从结构化文件的相似性和信息提取中学习 (Learning from similarity and information extraction from structured documents)

The automation of document processing is gaining recent attention due to the great potential to reduce manual work through improved methods and hardware. Neural networks have been successfully applied before - even though they have been trained only on relatively small datasets with hundreds of documents so far. To successfully explore deep learning techniques and improve the information extraction results, a dataset with more than twenty-five thousand documents has been compiled, anonymized and is published as a part of this work. We will expand our previous work where we proved that convolutions, graph convolutions and self-attention can work together and exploit all the information present in a structured document. Taking the fully trainable method one step further, we will now design and examine various approaches to using siamese networks, concepts of similarity, one-shot learning and context/memory awareness. The aim is to improve micro F1 of per-word classification on the huge real-world document dataset. The results verify the hypothesis that trainable access to a similar (yet still different) page together with its already known target information improves the information extraction. Furthermore, the experiments confirm that all proposed architecture parts are all required to beat the previous results. The best model improves the previous state-of-the-art results by an 8.25 gain in F1 score. Qualitative analysis is provided to verify that the new model performs better for all target classes. Additionally, multiple structural observations about the causes of the underperformance of some architectures are revealed. All the source codes, parameters and implementation details are published together with the dataset in the hope to push the research boundaries since all the techniques used in this work are not problem-specific and can be generalized for other tasks and contexts.

翻译：由于通过改进方法和硬件减少手工工作的巨大潜力,文件处理的自动化正在引起最近人们的关注。神经网络过去曾成功应用过――尽管它们仅经过相对小的数据集培训,到目前为止已有数百份文件。
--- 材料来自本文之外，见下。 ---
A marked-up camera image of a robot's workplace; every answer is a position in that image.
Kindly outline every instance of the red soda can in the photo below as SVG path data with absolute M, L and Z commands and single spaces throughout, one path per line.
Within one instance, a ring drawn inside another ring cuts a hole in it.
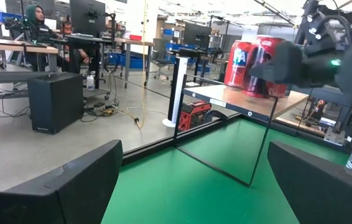
M 268 35 L 258 35 L 256 42 L 251 45 L 248 53 L 248 61 L 244 73 L 242 88 L 249 96 L 263 98 L 266 95 L 282 98 L 285 95 L 287 85 L 277 85 L 249 75 L 249 70 L 272 59 L 276 46 L 283 42 L 282 38 Z
M 230 50 L 227 70 L 225 75 L 225 84 L 235 87 L 242 87 L 243 78 L 248 60 L 248 52 L 251 43 L 236 40 Z

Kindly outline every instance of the cable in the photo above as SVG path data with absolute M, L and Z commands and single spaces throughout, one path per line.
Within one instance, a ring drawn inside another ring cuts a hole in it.
M 0 90 L 2 90 L 2 91 L 8 91 L 8 92 L 11 92 L 11 93 L 15 93 L 15 92 L 24 91 L 24 90 L 26 90 L 27 88 L 28 88 L 28 87 L 24 87 L 24 88 L 21 89 L 21 90 L 5 90 L 5 89 L 3 89 L 3 88 L 0 87 Z
M 143 109 L 143 110 L 147 110 L 147 111 L 151 111 L 151 112 L 155 112 L 155 113 L 160 113 L 160 114 L 168 115 L 168 113 L 166 113 L 166 112 L 156 111 L 156 110 L 152 110 L 152 109 L 148 109 L 148 108 L 143 108 L 143 107 L 138 107 L 138 106 L 132 106 L 132 107 L 127 107 L 127 108 L 126 108 L 127 111 L 129 111 L 129 109 Z
M 93 108 L 93 109 L 85 108 L 84 115 L 81 118 L 81 122 L 84 122 L 84 123 L 93 122 L 93 121 L 96 121 L 97 118 L 106 118 L 106 117 L 114 116 L 116 114 L 117 114 L 117 111 L 111 108 L 109 109 L 106 109 L 105 107 Z M 83 118 L 86 116 L 93 116 L 95 118 L 88 121 L 83 120 Z
M 295 30 L 296 30 L 296 28 L 294 28 L 294 34 L 292 35 L 292 40 L 291 41 L 295 40 Z
M 323 104 L 324 104 L 324 101 L 323 101 L 323 100 L 320 100 L 320 101 L 318 102 L 317 106 L 312 110 L 312 112 L 310 113 L 310 115 L 309 115 L 306 119 L 302 119 L 302 116 L 296 115 L 295 113 L 290 113 L 289 116 L 290 116 L 291 118 L 296 119 L 296 120 L 302 120 L 303 122 L 306 122 L 306 121 L 308 121 L 308 120 L 312 117 L 312 115 L 314 114 L 315 110 L 317 110 L 318 107 L 319 107 L 320 105 L 323 105 Z
M 142 86 L 144 86 L 145 82 L 146 82 L 146 55 L 144 53 L 145 50 L 145 39 L 146 39 L 146 9 L 147 9 L 147 0 L 144 0 L 144 10 L 143 10 L 143 35 L 142 35 L 142 46 L 143 46 L 143 74 L 142 74 Z M 117 106 L 115 106 L 116 110 L 118 113 L 121 114 L 127 114 L 129 115 L 133 121 L 135 122 L 135 124 L 137 125 L 137 127 L 139 129 L 142 129 L 144 126 L 144 123 L 146 122 L 146 94 L 145 94 L 145 88 L 142 88 L 142 105 L 143 105 L 143 120 L 142 123 L 140 123 L 140 120 L 138 117 L 134 116 L 132 113 L 130 113 L 129 111 L 121 111 L 118 109 Z
M 5 114 L 6 116 L 3 116 L 0 114 L 0 118 L 18 118 L 20 116 L 24 116 L 27 114 L 27 112 L 29 111 L 29 106 L 26 106 L 25 108 L 23 108 L 22 110 L 20 110 L 20 112 L 18 112 L 17 114 L 13 115 L 13 114 L 9 114 L 4 112 L 4 105 L 3 105 L 3 99 L 6 97 L 6 94 L 2 97 L 2 111 L 0 110 L 0 113 Z
M 342 17 L 342 16 L 336 16 L 336 15 L 330 15 L 330 16 L 326 16 L 319 24 L 318 27 L 321 27 L 324 23 L 328 22 L 329 20 L 334 19 L 336 21 L 339 21 L 339 23 L 343 26 L 343 28 L 345 28 L 345 36 L 346 39 L 348 41 L 348 45 L 352 46 L 352 34 L 351 34 L 351 28 L 350 28 L 350 24 L 349 21 Z
M 273 17 L 273 21 L 271 22 L 271 25 L 270 25 L 269 32 L 267 33 L 268 35 L 270 35 L 271 28 L 273 28 L 273 24 L 274 24 L 274 20 L 275 20 L 275 19 L 276 19 L 276 17 L 274 16 L 274 17 Z
M 336 1 L 335 1 L 335 0 L 331 0 L 331 1 L 333 1 L 333 3 L 335 3 L 335 6 L 336 6 L 336 9 L 335 9 L 335 10 L 337 10 L 337 11 L 338 11 L 338 15 L 340 16 L 340 11 L 339 11 L 338 4 L 336 3 Z

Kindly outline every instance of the small box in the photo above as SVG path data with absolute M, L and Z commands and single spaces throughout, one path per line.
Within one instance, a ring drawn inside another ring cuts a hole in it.
M 58 73 L 27 81 L 32 129 L 56 134 L 83 116 L 83 77 Z

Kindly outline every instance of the green surface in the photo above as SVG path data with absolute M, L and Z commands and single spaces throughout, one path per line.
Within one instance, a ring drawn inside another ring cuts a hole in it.
M 239 120 L 183 148 L 248 181 L 264 127 Z M 102 224 L 298 223 L 267 161 L 277 140 L 337 164 L 348 155 L 270 130 L 250 189 L 170 148 L 123 167 Z

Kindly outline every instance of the red power station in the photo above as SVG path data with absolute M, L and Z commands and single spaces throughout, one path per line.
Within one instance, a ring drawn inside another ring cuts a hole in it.
M 183 104 L 180 122 L 178 125 L 179 131 L 186 131 L 190 128 L 197 127 L 205 122 L 206 112 L 211 110 L 212 105 L 205 101 Z
为了成功地探索深层学习技术和改进信息提取结果,已经汇编了2万5千多份文件的数据集,将其匿名,并作为这项工作的一部分予以出版。我们将扩大我们以前的工作,在那里,我们证明演算、图形演算和自控参数可以一起工作并利用结构文档中的所有信息。如果采用完全可训练的方法,1 并且进一步推进了界限,我们现在将设计并审查各种办法,使用结构网络、类似概念、一张照片学习和背景/模拟意识。目的是在巨大的真实世界文件数据集中改进缩略微F1的单字分类。结果将证实,可以对类似来源的(仍然不同)页面进行训练的模型及其已知的目标信息进行改进信息提取。此外,如果将完全可训练的方法,我们将进一步推进完全可训练的方法,1,我们现在将设计和审查各种拟议结构结构结构结构的流程,自过去以来,将改进之前的结果。在进行这种改进。为了改进之前的结果,可以改进。在前一阶段进行所有结构分析,在前阶段进行所有结构分析时,可以改进。在前阶段进行这种分析时,可以改进。在采用所有的方法进行。在前阶段进行。在前阶段进行这种分析时,可以改进。在改进。在进行所有结构结构的计算中进行这种改进。